Nimrod, the Mighty Rebel

The story of Nimrod and the great tower of Babel was very prominent in medieval folklore. Regretfully, most of what people think about Nimrod, Babel, and the great tower of Babel arise, not from the account given by divine inspiration, but from medieval folklore. The myths and legends of dark ages still linger. We are told by many, based only on these myths and legends, that the walls of Babel were nine miles high.

Men and women commonly pass over the account given in Scripture with little notice and learn nothing from it, simply because they mistakenly picture a huge tower reaching upward toward heaven, so high that men hoped to walk into heaven by climbing a brick tower. How easily Satan blinds us to the warnings and teachings of Holy Scripture. The city of Babel (Babylon) was built by cursed Hams grandson, Nimrod, in rebellion against God, as a fortress to protect unbelieving rebels from the wrath and judgment of God. The religion of Babel is the religion of the cursed, the damned, the reprobate.

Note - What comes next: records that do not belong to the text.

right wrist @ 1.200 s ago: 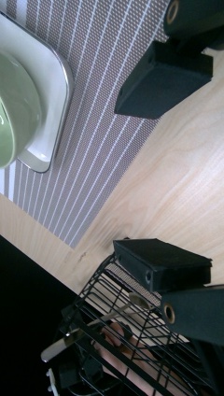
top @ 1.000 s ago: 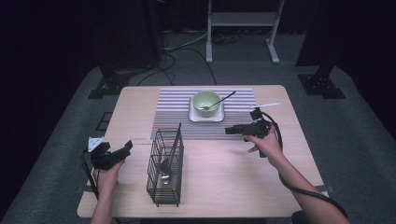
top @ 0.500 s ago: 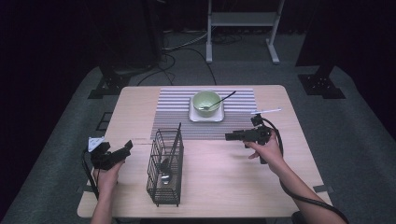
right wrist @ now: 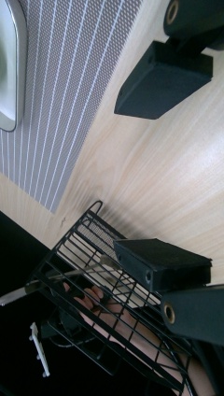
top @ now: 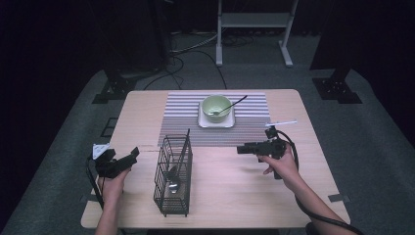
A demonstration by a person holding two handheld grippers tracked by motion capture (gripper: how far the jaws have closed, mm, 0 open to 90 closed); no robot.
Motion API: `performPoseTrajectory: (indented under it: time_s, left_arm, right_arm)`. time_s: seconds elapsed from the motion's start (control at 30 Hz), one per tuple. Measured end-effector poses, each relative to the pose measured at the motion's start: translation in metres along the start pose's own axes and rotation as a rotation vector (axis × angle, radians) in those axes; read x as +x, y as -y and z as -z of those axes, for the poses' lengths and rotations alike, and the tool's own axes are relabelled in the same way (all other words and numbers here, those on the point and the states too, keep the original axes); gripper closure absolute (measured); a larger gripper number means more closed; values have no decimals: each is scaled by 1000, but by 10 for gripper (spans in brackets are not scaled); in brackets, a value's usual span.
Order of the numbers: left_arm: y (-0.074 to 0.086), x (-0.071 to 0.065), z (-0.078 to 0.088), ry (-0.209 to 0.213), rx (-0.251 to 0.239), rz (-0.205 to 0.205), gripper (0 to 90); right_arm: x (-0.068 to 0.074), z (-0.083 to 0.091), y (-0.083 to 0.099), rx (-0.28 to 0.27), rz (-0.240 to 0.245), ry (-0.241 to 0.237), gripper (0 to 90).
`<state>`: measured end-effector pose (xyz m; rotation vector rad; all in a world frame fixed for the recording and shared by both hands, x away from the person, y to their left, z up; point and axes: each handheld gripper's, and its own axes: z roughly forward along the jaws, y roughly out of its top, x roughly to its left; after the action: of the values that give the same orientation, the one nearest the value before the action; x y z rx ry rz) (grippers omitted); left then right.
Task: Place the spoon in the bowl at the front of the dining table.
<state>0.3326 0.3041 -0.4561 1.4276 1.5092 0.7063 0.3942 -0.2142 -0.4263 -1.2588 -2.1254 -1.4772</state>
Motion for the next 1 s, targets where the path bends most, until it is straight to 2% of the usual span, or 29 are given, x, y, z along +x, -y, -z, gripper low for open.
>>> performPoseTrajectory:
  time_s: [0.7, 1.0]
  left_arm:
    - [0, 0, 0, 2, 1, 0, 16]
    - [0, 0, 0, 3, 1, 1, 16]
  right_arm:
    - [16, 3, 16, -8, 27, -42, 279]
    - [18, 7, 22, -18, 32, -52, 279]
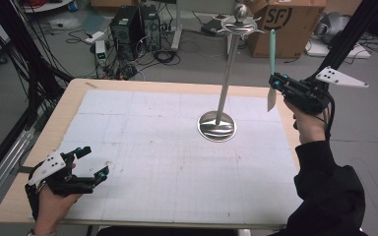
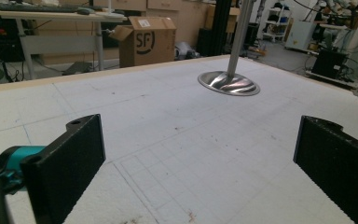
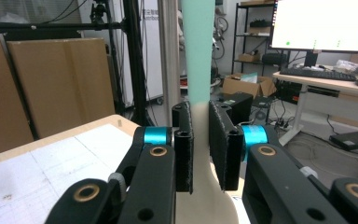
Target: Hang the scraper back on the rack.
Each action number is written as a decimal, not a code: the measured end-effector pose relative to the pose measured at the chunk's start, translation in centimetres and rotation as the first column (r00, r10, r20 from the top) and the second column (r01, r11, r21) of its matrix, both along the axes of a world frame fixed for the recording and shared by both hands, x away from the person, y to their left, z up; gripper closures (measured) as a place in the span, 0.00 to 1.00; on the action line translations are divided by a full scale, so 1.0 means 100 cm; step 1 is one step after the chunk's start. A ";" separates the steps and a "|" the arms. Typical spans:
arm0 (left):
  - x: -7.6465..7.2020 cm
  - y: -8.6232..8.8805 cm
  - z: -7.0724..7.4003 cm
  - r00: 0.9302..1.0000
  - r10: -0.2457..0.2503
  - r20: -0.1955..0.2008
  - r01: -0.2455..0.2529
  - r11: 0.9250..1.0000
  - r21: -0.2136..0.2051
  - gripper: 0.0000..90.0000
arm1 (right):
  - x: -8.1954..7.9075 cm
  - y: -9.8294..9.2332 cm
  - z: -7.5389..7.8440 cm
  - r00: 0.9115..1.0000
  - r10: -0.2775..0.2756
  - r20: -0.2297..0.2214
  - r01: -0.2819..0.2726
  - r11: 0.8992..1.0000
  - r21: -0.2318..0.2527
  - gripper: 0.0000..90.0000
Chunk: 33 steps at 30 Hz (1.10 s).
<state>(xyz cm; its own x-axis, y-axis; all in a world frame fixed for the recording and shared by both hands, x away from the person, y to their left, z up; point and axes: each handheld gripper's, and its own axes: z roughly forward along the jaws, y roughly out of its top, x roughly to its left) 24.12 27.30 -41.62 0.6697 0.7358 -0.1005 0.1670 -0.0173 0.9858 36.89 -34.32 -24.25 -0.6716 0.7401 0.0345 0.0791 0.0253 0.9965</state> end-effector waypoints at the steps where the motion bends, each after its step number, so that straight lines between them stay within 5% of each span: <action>1: 0.000 0.000 0.000 1.000 0.000 0.000 0.000 1.000 0.002 0.03 | 0.001 0.000 0.000 1.000 0.002 -0.001 -0.002 1.000 -0.002 0.89; 33: -0.001 0.005 0.000 1.000 0.013 -0.004 -0.013 1.000 -0.007 0.03 | 0.011 0.011 -0.004 0.999 0.042 -0.028 -0.042 0.999 0.008 0.89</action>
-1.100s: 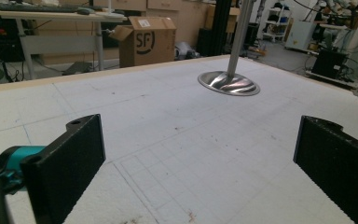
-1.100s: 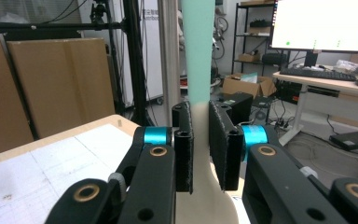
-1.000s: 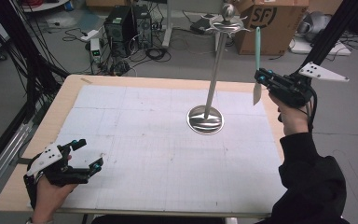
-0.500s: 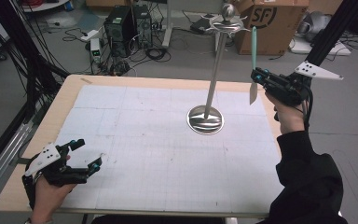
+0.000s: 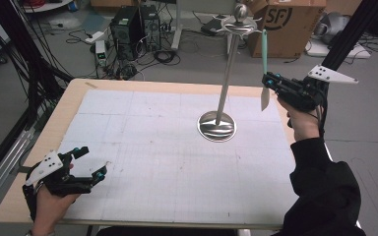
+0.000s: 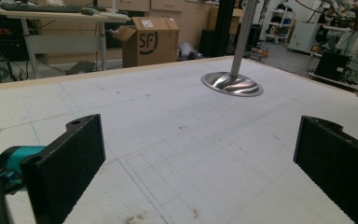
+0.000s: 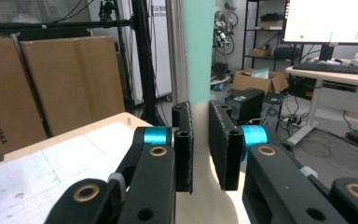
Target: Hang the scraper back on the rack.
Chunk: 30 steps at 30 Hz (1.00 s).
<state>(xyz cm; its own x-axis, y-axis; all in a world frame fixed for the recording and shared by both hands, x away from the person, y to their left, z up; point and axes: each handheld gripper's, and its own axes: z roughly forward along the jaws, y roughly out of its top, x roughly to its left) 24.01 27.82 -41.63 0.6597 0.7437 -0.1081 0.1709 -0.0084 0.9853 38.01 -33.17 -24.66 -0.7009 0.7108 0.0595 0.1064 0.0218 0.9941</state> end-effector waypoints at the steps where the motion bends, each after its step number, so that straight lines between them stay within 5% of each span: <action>1: 0.000 0.000 0.000 1.000 0.000 0.000 0.000 1.000 -0.001 0.03 | 0.000 0.000 0.000 1.000 0.003 -0.001 -0.003 1.000 -0.001 0.89; 30: 0.000 0.001 0.000 1.000 0.002 0.001 -0.002 1.000 0.000 0.03 | 0.012 0.021 -0.011 1.000 -0.016 0.003 0.016 1.000 0.004 0.83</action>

The man who built this city was Nimrod, a mighty rebel against God (Gen 10:8-10). The name Nimrod means rebel, and a rebel this man was. He was the cursed son of a cursed son. Nimrod knew the curse of God upon Ham and Canaan. He knew the reason for the curse. He knew what Ham had done to Noah. Yet, being the proud rebel he was, Nimrod dared sit himself up as the judge of Gods judgment. He was a hunter, but not just a hunter of game. This man was a bloodthirsty man. He wanted all men to be put in subjection to him; and he was determined to make it happen, no matter who he had to kill or how many. God said, The sons of Ham will serve Japheth and Shem. Nimrod said, Well see about that. He began to be a mighty one in the earth, and took possession of the land of Shinar and all the peoples of the East.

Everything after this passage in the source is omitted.